Derek Foote, who wrapped up his first season as Glacier Pilots general manager over the summer, said the season will continue with the four teams. Foote was the Oilers GM for more than a year before stepping down in early May.

“We’re going to have a good season,” he said of the ABL. “We’re just going to have to deal with the schedule a little bit and make some changes. It’s always a sad thing for a team like the Oilers, with their history, not to be in the league. But things go like everything else, and we’re going to do some things happen and we’ll have the right schedule. We’ll play the same amount of games.”

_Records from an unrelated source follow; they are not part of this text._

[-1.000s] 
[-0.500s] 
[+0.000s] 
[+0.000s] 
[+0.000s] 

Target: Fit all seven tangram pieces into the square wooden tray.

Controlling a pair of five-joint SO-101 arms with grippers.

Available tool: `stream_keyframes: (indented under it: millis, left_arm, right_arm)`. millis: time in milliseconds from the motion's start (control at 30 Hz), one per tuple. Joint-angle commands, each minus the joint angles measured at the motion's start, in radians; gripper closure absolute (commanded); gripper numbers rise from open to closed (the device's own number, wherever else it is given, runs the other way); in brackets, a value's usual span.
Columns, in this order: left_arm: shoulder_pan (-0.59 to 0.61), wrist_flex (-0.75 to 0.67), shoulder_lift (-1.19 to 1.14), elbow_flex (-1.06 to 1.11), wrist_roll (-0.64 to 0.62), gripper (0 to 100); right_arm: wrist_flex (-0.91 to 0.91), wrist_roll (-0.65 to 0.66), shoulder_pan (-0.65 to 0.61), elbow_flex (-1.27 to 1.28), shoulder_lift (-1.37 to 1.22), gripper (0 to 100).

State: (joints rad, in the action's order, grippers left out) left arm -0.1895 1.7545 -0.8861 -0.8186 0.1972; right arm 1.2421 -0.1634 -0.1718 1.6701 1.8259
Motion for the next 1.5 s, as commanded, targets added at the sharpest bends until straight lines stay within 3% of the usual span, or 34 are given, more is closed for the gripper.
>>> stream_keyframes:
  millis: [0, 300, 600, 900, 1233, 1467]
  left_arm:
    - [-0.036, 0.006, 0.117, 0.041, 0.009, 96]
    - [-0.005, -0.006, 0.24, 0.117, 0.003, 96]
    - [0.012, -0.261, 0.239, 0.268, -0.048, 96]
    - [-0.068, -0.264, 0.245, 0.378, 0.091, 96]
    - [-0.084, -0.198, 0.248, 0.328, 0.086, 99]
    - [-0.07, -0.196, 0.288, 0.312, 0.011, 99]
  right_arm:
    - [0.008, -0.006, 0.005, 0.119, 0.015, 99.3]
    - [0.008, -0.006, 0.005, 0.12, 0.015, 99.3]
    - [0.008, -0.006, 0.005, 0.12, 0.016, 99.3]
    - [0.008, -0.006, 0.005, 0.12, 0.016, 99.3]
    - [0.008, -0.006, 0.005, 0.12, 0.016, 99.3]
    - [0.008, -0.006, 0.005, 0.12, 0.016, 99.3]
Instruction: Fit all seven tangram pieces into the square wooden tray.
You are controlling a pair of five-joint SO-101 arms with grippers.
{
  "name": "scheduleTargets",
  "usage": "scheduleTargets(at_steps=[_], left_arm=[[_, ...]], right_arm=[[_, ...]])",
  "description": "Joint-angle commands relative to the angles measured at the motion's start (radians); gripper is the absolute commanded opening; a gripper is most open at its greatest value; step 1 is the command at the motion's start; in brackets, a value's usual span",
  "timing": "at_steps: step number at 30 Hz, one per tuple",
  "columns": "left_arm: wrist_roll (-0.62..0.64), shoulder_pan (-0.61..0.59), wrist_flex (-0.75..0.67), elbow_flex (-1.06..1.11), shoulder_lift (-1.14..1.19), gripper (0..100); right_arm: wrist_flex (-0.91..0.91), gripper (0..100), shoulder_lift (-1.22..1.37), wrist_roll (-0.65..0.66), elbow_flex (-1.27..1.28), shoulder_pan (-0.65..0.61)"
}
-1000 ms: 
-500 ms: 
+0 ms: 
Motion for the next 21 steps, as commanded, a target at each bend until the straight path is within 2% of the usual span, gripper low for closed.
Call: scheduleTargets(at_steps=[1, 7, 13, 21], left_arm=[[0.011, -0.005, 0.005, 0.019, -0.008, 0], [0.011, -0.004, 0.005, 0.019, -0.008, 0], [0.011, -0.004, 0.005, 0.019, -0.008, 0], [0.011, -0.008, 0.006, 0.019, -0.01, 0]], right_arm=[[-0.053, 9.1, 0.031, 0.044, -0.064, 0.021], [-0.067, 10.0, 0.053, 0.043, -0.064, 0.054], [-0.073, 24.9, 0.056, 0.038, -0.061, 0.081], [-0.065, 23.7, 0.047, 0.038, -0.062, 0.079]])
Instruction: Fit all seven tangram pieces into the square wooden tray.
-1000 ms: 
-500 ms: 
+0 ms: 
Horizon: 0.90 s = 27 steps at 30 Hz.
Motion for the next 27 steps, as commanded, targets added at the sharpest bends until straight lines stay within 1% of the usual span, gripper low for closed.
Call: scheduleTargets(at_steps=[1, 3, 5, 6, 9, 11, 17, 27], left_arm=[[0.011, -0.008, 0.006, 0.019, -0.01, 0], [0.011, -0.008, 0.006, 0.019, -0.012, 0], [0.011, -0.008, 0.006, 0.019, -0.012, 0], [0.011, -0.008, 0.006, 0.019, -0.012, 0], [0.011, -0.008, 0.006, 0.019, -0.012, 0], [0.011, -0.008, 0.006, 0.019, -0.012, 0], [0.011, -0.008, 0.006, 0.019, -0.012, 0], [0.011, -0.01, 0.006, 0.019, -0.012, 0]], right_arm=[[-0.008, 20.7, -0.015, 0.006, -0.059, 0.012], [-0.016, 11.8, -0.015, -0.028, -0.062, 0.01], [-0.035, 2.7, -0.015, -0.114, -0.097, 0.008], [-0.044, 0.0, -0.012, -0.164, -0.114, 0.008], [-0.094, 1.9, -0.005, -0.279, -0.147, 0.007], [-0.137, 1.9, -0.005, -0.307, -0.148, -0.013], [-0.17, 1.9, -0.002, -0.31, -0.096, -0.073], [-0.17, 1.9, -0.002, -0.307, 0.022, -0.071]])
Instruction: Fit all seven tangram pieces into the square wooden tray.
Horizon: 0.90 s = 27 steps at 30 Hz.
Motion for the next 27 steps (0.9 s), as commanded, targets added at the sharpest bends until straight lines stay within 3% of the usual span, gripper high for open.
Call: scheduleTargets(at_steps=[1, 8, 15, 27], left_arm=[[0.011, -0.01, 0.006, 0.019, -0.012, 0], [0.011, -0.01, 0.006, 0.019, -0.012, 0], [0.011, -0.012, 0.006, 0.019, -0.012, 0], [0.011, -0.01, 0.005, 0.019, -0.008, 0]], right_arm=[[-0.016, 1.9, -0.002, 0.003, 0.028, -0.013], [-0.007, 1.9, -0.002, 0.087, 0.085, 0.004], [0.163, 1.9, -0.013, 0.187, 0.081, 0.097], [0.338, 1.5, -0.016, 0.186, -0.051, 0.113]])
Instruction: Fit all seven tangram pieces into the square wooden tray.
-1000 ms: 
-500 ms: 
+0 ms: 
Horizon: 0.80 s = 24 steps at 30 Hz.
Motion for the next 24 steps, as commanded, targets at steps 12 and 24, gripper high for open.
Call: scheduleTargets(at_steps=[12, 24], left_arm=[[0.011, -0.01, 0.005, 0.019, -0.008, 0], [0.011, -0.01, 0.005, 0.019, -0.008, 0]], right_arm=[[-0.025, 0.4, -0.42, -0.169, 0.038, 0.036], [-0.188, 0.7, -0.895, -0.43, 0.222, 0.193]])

Both Foote and Christopher said their franchises are in good shape financially.

“I’m going into my 23rd year now, so we’re pretty quiet,” he said.

The Alaska Goldpanners of Fairbanks were charter members of the ABL, but left the league in 2015.

Both Foote and Christopher have expressed interest in bringing the Goldpanners back to the ABL. Foote said his team will travel to Fairbanks next summer to compete in the annual Midnight Sun Game.

“We have to come together as a league and make things better,” Foote said. “If we can get the Oilers back online and maybe get Fairbanks into the league, we’re going to look really good for the 2026 season.”

The Oilers had just completed their 50th anniversary season and have a long history of future Major League Baseball players spending time on their roster.

“It’s a very popular franchise,” Christopher said. “They’ve had a lot of big leaguers. It’s a shame, but hopefully they’ll come back.”